WORK INSTRUCTIONS:
From the records below, output exactly the lines running from the line containing "Would you kindly" through the line containing "An instance may", and no others.

═══ THE RECORDS

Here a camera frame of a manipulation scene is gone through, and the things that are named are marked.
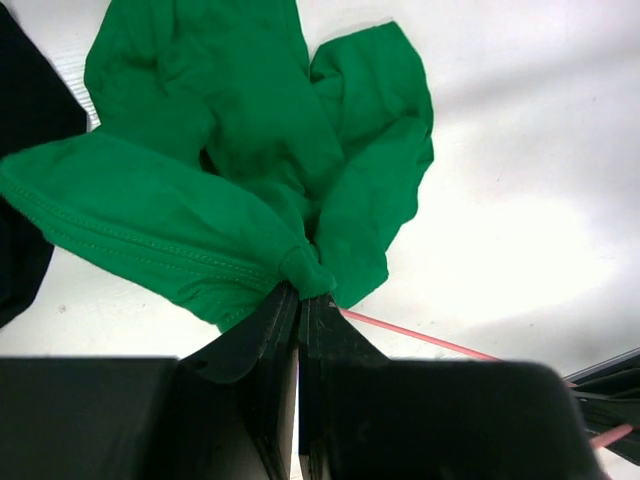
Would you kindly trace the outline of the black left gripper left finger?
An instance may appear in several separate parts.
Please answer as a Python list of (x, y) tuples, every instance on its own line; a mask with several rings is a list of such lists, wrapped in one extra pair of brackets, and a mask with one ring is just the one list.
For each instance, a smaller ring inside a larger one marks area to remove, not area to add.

══════

EXERCISE OUTPUT:
Would you kindly trace the outline of the black left gripper left finger?
An instance may appear in several separate parts.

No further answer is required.